What is holding companies back today is the Old Brained (low YQ™) thinking of its staff (risk averse, institutionalised, negative and uncreative). Increasing the YQ™ of the organisation by improving the Young Brained thinking of its leaders and its teams will have huge positive effects.
The benefits are clear. Young Brained employees are: up with the trends; don't resist, rather they welcome, change; are informed workers and communicate naturally; are always on, ready for action; work well in teams; for example, they are less likely to be sexist, racist etc; are savvy and take quick, intuitive decisions; are not tied to tradition so work well as innovators; are up-beat and energetic, no matter what their age; are technological natives; are always learning and developing; welcome mobility and expanding their horizons; are fun to be with and are lucky!

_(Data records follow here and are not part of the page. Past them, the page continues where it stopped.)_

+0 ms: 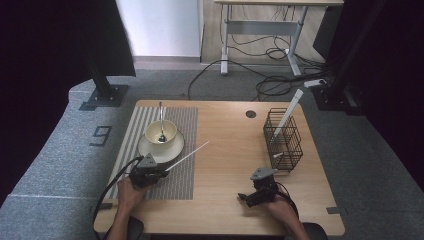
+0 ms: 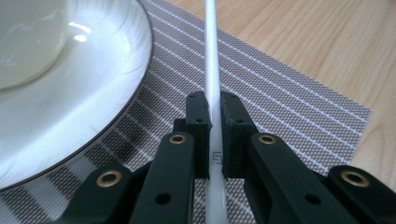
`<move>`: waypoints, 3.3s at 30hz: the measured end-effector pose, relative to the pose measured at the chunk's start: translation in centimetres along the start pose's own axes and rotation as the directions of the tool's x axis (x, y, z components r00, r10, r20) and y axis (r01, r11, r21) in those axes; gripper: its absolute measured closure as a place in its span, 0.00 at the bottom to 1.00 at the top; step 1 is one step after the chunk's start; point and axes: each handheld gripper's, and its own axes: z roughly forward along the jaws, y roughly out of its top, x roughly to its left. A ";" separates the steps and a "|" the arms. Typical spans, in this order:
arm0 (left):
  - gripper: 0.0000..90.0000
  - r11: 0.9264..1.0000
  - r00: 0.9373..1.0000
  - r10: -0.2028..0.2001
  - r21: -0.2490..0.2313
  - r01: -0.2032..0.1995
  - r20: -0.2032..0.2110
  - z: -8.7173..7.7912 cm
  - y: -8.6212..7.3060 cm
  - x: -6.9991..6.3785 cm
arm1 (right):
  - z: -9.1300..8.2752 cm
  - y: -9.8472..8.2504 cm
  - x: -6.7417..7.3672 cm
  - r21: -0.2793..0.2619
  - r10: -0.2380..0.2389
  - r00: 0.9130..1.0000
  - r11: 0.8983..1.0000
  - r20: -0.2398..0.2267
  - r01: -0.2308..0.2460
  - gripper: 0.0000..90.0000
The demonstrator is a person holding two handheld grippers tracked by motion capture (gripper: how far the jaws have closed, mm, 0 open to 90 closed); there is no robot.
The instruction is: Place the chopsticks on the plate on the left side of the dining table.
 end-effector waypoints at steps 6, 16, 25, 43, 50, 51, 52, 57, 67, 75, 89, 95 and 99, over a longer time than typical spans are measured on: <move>0.93 0.999 0.999 -0.036 0.018 0.037 -0.041 -0.2 -0.4 0.6 | 0.0 0.0 0.0 0.000 0.000 1.000 1.000 0.000 0.000 0.00; 0.93 0.994 0.989 -0.106 0.027 0.109 -0.106 -0.7 -1.0 1.5 | 0.0 0.0 0.0 0.000 0.000 1.000 1.000 0.000 0.000 0.00; 0.93 0.986 0.976 -0.157 0.036 0.164 -0.153 -0.9 -1.3 2.0 | 0.0 0.0 0.0 0.000 -0.002 1.000 1.000 -0.001 0.002 0.00; 0.92 0.968 0.952 -0.242 0.016 0.249 -0.187 -1.6 -1.9 2.6 | 0.0 0.0 0.0 0.000 -0.004 1.000 1.000 -0.004 0.004 0.00; 0.91 0.970 0.951 -0.237 0.011 0.244 -0.197 -1.5 -2.0 2.5 | 0.0 0.0 0.0 0.001 -0.004 1.000 1.000 -0.005 0.004 0.00; 0.90 0.970 0.951 -0.238 0.007 0.244 -0.199 -1.6 -2.0 2.5 | 0.0 0.0 0.0 0.001 -0.005 1.000 1.000 -0.005 0.005 0.00; 0.88 0.969 0.950 -0.241 -0.001 0.246 -0.198 -1.6 -2.0 2.5 | 0.0 0.0 0.0 0.001 -0.005 1.000 1.000 -0.005 0.005 0.00; 0.77 0.968 0.950 -0.248 -0.017 0.249 -0.188 -1.7 -2.0 2.4 | 0.0 0.0 0.0 0.001 -0.005 1.000 1.000 -0.005 0.005 0.00; 0.48 0.964 0.954 -0.263 -0.085 0.253 -0.143 -2.2 -1.9 2.3 | 0.0 0.0 -0.1 0.001 -0.005 1.000 1.000 -0.005 0.005 0.00; 0.16 0.951 0.961 -0.270 -0.175 0.255 -0.062 -2.1 -1.3 2.0 | 0.0 0.0 0.0 0.001 -0.005 1.000 1.000 -0.005 0.005 0.00; 0.00 0.958 0.977 -0.212 -0.197 0.210 0.015 -0.3 0.1 0.1 | 0.1 0.1 0.0 -0.001 -0.003 1.000 1.000 -0.005 0.003 0.00; 0.00 0.965 0.980 -0.200 -0.172 0.197 0.004 0.7 0.5 -0.3 | 0.1 0.1 -0.1 -0.002 -0.005 1.000 1.000 -0.005 0.005 0.00; 0.00 0.969 0.979 -0.202 -0.149 0.197 -0.021 1.3 0.6 -0.3 | 0.1 0.1 -0.1 -0.002 -0.005 1.000 1.000 -0.004 0.005 0.00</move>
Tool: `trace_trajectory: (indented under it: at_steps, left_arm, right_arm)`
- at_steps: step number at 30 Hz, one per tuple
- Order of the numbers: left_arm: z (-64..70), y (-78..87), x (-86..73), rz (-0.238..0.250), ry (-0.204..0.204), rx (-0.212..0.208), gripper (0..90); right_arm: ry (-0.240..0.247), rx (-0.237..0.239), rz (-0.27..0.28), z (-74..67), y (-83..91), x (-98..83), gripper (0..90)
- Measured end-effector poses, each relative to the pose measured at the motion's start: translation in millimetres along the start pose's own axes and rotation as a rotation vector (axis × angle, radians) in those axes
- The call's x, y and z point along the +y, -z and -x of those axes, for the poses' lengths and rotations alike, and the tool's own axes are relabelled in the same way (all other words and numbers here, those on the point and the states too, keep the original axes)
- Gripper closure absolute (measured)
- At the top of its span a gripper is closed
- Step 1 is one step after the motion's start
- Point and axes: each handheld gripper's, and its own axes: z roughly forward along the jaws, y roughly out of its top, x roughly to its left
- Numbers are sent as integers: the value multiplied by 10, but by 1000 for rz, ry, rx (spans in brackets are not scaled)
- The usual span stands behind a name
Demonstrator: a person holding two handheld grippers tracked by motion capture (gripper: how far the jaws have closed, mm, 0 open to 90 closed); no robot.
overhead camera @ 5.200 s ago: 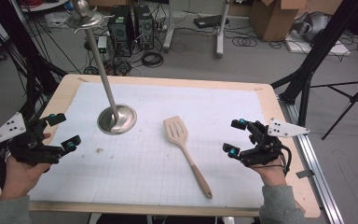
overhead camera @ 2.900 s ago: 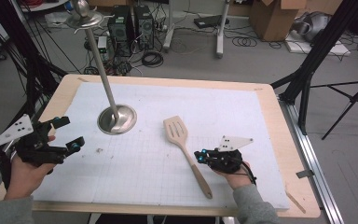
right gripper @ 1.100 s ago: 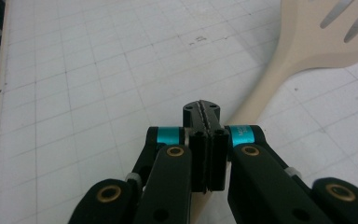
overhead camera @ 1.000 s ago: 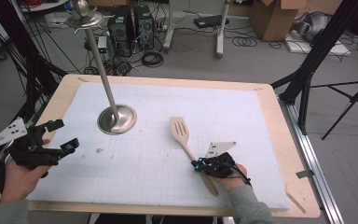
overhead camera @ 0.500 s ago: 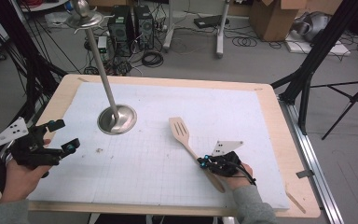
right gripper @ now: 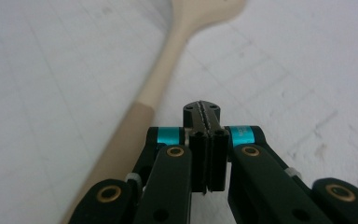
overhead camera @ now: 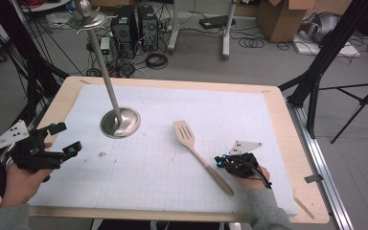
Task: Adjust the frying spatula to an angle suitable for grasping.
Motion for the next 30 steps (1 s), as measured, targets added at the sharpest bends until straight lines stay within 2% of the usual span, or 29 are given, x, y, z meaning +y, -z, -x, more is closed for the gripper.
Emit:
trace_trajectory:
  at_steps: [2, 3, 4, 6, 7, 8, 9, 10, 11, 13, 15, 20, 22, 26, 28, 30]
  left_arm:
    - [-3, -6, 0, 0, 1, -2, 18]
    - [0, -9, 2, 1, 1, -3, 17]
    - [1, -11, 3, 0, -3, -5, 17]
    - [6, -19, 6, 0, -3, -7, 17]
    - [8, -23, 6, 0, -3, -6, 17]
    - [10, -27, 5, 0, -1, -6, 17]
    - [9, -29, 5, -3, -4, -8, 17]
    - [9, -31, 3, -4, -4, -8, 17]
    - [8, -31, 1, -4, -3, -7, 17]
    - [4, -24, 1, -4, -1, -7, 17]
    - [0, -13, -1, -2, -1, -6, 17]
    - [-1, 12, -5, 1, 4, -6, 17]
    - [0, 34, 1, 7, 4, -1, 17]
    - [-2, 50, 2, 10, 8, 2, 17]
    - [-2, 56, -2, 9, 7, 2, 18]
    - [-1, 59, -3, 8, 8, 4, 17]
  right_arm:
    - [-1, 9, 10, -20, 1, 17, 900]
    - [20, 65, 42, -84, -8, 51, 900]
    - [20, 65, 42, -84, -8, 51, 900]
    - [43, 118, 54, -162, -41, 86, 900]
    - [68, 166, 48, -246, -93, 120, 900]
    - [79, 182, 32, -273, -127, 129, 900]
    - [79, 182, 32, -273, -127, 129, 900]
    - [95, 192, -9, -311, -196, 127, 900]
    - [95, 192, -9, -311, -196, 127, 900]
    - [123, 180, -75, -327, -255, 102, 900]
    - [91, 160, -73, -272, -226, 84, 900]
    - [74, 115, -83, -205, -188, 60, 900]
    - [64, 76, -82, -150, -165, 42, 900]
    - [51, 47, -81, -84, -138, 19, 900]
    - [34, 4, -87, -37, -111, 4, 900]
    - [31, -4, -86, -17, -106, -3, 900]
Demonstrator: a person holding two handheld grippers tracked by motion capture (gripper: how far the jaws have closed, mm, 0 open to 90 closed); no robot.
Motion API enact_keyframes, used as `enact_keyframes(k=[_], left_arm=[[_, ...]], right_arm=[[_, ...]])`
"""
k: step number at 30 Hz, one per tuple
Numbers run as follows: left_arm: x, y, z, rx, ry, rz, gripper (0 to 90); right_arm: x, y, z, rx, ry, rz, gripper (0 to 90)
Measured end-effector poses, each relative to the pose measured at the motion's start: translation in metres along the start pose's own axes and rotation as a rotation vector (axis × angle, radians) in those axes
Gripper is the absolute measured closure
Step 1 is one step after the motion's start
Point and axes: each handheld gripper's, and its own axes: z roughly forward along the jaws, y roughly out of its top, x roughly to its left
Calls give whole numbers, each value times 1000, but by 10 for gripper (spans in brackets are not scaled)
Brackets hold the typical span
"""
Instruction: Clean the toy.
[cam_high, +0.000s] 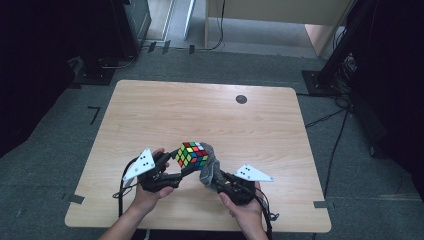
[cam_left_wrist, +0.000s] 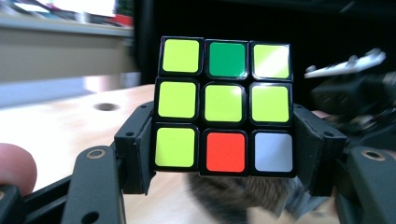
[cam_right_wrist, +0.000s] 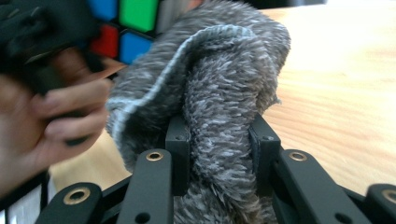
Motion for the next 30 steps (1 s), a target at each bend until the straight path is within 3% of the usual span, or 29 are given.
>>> enact_keyframes(k=[1, 2, 4, 6, 11, 16, 19, 23, 24, 26, 27, 28, 29, 30], left_arm=[[-5, 0, 2, 9, 43, 36, 344], [-8, 0, 3, 11, 57, 49, 344], [-13, -2, 6, 15, 58, 68, 343], [-17, -5, 8, 18, 53, 88, 343], [-13, -4, 7, -3, 36, 52, 344], [-17, -7, 11, 16, 43, 80, 344], [-21, -9, 14, 34, 35, 108, 344], [-20, -8, 13, 33, 36, 110, 344], [-19, -7, 12, 32, 42, 107, 343], [-15, -6, 10, 23, 43, 81, 344], [-14, -4, 9, 16, 40, 59, 344], [-13, -4, 8, 15, 38, 50, 344], [-13, -3, 8, 9, 34, 41, 344], [-13, -3, 8, 9, 33, 43, 343]], right_arm=[[-2, -2, 0, -2, -15, 64, 682], [-5, -5, 3, 12, -6, 124, 682], [-3, -11, 10, 48, 50, 170, 682], [1, -13, 13, 34, 116, 203, 684], [3, -18, 14, -23, 221, 307, 696], [6, -22, 19, 2, 276, 318, 694], [14, -23, 22, 7, 326, 284, 693], [23, -22, 21, -5, 327, 162, 693], [25, -21, 21, -2, 312, 91, 692], [30, -21, 20, 33, 205, -82, 690], [30, -20, 20, 41, 149, -110, 690], [26, -19, 19, 50, 79, -76, 689], [21, -18, 18, 51, 51, -35, 689], [13, -17, 16, 43, 33, 39, 689]])
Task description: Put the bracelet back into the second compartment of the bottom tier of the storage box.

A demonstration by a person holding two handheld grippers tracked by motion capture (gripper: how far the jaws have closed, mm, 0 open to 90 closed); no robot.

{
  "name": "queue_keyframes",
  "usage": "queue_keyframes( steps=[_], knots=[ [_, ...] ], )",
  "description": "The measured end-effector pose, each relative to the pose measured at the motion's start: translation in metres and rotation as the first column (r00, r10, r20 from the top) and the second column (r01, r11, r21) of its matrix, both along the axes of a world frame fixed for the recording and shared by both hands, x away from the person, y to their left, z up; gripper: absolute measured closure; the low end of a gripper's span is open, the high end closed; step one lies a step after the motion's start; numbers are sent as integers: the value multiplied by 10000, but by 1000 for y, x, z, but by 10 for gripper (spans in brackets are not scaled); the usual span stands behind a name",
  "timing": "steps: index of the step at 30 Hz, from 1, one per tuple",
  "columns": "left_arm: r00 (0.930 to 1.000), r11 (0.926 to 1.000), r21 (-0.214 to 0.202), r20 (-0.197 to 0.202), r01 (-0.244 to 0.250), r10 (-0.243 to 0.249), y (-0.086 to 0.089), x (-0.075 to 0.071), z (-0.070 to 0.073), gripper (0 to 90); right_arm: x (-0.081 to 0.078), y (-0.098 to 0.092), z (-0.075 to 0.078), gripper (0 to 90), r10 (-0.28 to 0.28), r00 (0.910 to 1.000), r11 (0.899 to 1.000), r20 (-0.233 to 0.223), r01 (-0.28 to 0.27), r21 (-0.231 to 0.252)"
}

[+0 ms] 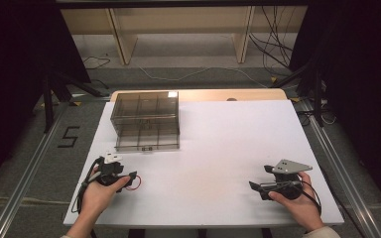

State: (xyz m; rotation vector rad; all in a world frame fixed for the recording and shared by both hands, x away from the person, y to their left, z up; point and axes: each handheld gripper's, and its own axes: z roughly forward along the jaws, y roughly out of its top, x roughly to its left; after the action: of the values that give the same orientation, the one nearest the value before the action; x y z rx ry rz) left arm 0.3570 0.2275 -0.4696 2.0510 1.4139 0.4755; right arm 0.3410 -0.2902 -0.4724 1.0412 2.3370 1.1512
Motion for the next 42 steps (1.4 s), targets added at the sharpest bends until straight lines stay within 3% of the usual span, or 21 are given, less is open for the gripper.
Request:
queue_keyframes(
  steps=[4,9,28,34,39,42],
  knots=[
    [9996,9999,-32,-268,-128,127,3,1,-4,494,0,0,0,169,1,10000,10000,-14,-1,-27],
    [9975,9999,97,-707,59,-52,3,3,-12,542,0,0,0,169,-3,10000,10000,-45,3,-64],
    [9989,9978,652,-442,153,-124,-4,3,-13,771,0,1,-1,169,86,10000,10000,8,-86,-43],
    [9987,9989,421,-472,219,-199,-4,2,-14,861,0,1,-1,170,104,9999,9999,12,-104,-30],
    [9987,9988,424,-457,233,-214,-4,2,-13,876,0,2,-1,170,122,9999,9999,34,-122,-11],
    [9982,9992,212,-503,327,-316,-6,2,-12,881,0,1,-1,170,129,9999,9999,18,-129,-18]
  ],
)
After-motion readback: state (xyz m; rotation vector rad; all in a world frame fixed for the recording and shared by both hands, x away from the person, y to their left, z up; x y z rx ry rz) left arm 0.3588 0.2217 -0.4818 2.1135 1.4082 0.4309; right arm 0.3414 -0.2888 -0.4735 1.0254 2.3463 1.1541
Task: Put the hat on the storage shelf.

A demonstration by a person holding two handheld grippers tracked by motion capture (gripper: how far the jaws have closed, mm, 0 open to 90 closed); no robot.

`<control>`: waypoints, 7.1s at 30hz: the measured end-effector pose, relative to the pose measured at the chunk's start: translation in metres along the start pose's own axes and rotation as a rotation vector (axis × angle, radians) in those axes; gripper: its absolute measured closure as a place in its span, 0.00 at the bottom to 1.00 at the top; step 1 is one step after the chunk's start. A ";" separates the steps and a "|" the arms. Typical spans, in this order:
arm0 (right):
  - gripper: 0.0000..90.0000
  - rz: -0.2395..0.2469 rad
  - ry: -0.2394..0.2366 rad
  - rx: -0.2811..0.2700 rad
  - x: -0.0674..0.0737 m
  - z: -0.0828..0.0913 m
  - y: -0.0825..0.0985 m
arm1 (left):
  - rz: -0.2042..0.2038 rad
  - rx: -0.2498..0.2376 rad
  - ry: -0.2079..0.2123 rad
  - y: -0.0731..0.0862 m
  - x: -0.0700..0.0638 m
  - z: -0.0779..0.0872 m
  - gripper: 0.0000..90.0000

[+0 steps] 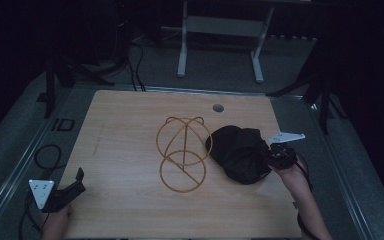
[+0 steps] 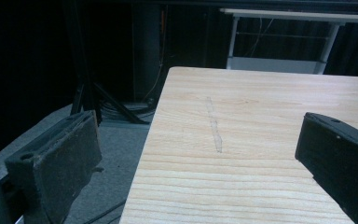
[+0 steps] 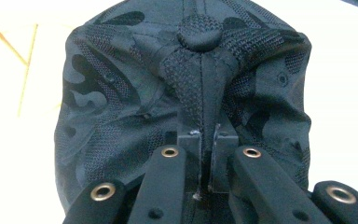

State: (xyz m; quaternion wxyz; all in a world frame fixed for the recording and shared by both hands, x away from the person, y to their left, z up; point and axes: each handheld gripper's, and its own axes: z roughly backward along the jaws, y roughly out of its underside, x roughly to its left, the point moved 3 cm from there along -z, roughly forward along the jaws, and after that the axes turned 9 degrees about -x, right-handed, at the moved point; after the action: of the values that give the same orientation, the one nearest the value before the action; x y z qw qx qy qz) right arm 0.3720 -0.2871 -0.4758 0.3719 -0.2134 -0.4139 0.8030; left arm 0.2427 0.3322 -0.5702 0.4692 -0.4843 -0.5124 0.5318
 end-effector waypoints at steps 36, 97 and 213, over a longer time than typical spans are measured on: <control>0.96 0.019 0.066 -0.174 -0.009 0.086 -0.088 | 0.003 0.001 -0.003 0.000 0.000 0.000 0.01; 0.96 0.156 -0.144 -0.305 0.094 0.076 -0.195 | 0.006 -0.001 -0.002 0.000 0.001 0.000 0.01; 0.34 0.084 -0.151 -0.188 0.076 0.016 -0.104 | 0.008 -0.003 0.000 0.000 0.001 0.000 0.01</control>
State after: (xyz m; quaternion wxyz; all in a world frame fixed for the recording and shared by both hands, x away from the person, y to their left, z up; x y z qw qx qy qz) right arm 0.3571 -0.1969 -0.3837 0.2839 -0.2034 -0.5050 0.7893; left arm 0.2425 0.3328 -0.5702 0.4663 -0.4870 -0.5112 0.5331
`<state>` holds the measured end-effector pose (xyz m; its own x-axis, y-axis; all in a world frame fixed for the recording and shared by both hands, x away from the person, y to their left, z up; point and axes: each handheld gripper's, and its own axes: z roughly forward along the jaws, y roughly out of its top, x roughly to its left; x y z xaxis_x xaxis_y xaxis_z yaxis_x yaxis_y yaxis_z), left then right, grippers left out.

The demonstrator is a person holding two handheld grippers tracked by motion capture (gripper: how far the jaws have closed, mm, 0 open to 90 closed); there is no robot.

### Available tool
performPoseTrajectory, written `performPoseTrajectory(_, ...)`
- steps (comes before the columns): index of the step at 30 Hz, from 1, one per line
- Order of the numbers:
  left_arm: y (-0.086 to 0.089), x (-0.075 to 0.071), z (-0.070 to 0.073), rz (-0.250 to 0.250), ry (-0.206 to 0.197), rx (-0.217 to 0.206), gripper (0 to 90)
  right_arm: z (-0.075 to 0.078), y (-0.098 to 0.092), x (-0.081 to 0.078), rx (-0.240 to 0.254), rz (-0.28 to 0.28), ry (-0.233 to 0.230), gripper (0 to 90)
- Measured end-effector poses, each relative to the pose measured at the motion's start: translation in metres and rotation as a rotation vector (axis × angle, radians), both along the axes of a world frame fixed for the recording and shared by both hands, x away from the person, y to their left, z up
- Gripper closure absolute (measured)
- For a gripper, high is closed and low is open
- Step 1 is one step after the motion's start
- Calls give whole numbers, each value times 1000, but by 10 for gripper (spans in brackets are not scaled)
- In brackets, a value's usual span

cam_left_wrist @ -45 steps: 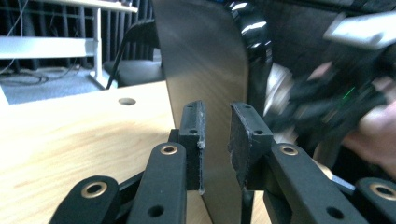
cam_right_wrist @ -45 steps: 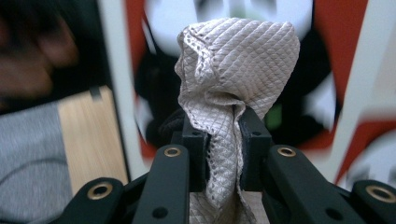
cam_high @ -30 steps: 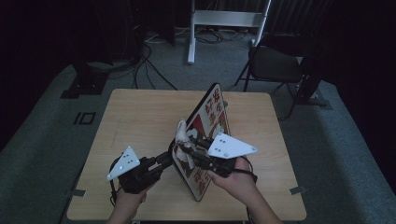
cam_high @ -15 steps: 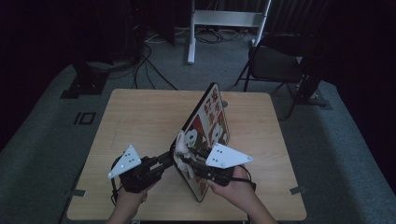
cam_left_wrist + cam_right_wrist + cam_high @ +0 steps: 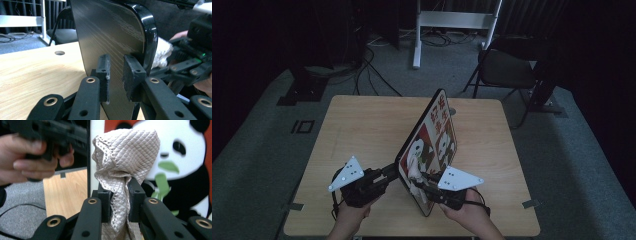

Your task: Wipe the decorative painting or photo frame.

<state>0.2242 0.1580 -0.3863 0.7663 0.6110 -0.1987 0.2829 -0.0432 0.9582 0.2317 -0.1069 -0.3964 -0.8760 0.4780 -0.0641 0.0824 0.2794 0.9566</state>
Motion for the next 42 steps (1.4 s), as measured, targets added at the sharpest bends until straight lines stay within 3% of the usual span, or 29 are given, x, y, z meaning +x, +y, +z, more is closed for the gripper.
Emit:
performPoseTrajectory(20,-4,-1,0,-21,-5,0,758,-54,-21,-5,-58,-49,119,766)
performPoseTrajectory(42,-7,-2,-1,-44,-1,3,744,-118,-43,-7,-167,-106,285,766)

Old Brained companies fail sooner or later - Kodak, GM, EMI. They react to change poorly and the negative corporate cultures means they recruit and retain other Old Brains. Morale is poor and much activity concerns political infighting, protecting silos and back protection. By contrast, Young Brain companies are challenger brands and know how to exploit 'blue oceans'. They are vibrant cultures, full of ambitious people finding a meaning in their life through their work.
Young Brained Companies: understand implicitly the society around them and adapt to the new realities; show flexibility in face of change; tune in to demands and opportunities; recruit Young Brained staff; (win the war for talent and the war for commitment); design and deliver Young Brained products; attract Young Brained customers; and are sustainable because they look to the future.